ROVIGO – Mancano infermieri in provincia: nel settore pubblico, in quello privato e nelle Rsa. E la pandemia non ha fatto altro che esasperare il problema facendolo emergere in tutta la sua fragilità. Così la casa di cura “Città di Rovigo”, con l’annesso centro servizi anziani e il presidio ospedaliero “Madonna della salute” di Porto Viro, hanno organizzato ieri sera in collaborazione con Opi (Ordine delle professioni infermieristiche) di Rovigo un incontro rivolto ad infermieri o laureandi in scienze infermieristiche per far conoscere le prospettive occupazionali all’interno delle tre strutture.
«È la prima iniziativa di questo tipo organizzata in assoluto da noi – spiega l’Ad delle case di cura Stefano Mazzuccato – Il settore privato accreditato sta subendo in maniera ancora più pesante la carenza di personale infermieristico. Sta emergendo infatti un fenomeno assolutamente nuovo: i neolaureati vengono intercettati in gran numero dal settore pubblico che a sua volta deve fare i conti con una carenza di infermieri legata alle conseguenze della pandemia e dei numerosi pensionamenti. L’iniziativa è un modo comunque per far conoscere le possibilità di occupazione presso le nostre strutture: ci sono molteplici possibilità con tutte le garanzie tipiche di un posto “fisso”. La nostra previsione, anche in considerazione dell’invecchiamento della popolazione, è di un maggior bisogno all’interno dei nostri organici, di infermieri.

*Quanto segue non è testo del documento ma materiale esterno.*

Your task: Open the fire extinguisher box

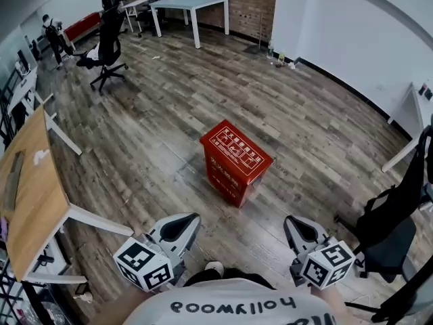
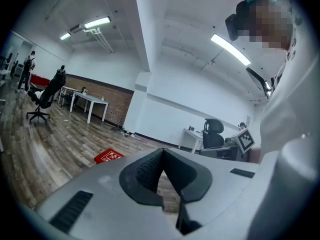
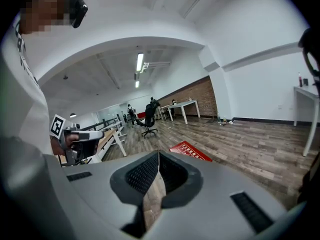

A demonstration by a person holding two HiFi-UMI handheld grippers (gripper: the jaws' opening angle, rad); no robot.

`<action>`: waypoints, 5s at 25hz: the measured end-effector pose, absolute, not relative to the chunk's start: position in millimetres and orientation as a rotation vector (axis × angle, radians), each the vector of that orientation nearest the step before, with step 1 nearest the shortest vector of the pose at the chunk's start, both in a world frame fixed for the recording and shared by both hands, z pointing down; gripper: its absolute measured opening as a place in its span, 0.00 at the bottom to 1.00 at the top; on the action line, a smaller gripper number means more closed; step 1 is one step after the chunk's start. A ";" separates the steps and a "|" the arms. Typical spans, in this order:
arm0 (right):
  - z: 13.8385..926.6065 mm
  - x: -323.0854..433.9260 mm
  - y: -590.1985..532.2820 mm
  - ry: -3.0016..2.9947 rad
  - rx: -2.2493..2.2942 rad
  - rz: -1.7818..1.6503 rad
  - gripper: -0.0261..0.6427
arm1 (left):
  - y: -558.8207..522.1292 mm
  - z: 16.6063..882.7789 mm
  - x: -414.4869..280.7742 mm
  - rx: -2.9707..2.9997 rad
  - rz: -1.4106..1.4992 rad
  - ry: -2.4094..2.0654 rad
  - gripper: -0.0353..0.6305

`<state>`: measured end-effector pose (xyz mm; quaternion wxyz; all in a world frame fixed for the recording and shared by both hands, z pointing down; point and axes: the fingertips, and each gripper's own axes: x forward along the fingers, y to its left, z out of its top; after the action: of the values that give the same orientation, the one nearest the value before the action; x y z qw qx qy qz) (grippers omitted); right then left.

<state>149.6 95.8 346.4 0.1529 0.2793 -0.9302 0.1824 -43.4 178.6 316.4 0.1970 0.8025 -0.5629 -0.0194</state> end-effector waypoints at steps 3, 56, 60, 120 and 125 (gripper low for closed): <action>346.3 135.5 88.7 -2.661 0.837 0.524 0.05 | 170.8 319.5 -62.6 2.248 -0.063 -1.559 0.06; 412.7 113.8 -150.9 -2.530 0.741 0.592 0.05 | -64.8 375.3 -88.9 2.082 -0.033 -1.604 0.06; 431.2 98.8 -155.8 -2.484 0.756 0.656 0.05 | -84.3 387.5 -108.6 2.073 -0.013 -1.558 0.06; 724.8 37.8 -159.4 -1.776 1.063 1.884 0.30 | -278.6 731.0 -249.5 1.743 0.880 -0.639 0.38; 710.3 37.8 -158.8 -1.735 1.078 1.986 0.29 | -279.1 716.9 -252.7 1.701 0.846 -0.644 0.38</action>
<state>37.8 -158.8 710.3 0.1456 0.3745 -0.6026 0.6896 -252.7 -279.1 716.9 0.5380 0.7148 -0.2708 0.3554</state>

Ed alcune assunzioni potrebbero partire da subito».
«La situazione è drammatica a Rovigo come nel resto d’Italia – spiega il presidente di Opi Rovigo, Denis Piombo – Inoltre, la professione infermieristica non è più attrattiva e appetibile come in passato. Basti solo pensare che, a suo tempo ed in considerazione delle carenze di personale, ci eravamo attivati presso la regione ed il Miur per ottenere un aumento del numero di posti all’interno dei corsi laurea in scienze infermieristiche. L’aumento dei posti è stato concesso, ma gli studenti sono in numero inferiore alle disponibilità. I motivi di questo scarso appeal? Essenzialmente due: il primo è il carattere “piatto” della professione, con scarse possibilità di progressione di carriera, il secondo è il mancato riconoscimento economico delle competenze maturate negli anni anche attraverso la frequenza di master di specializzazione».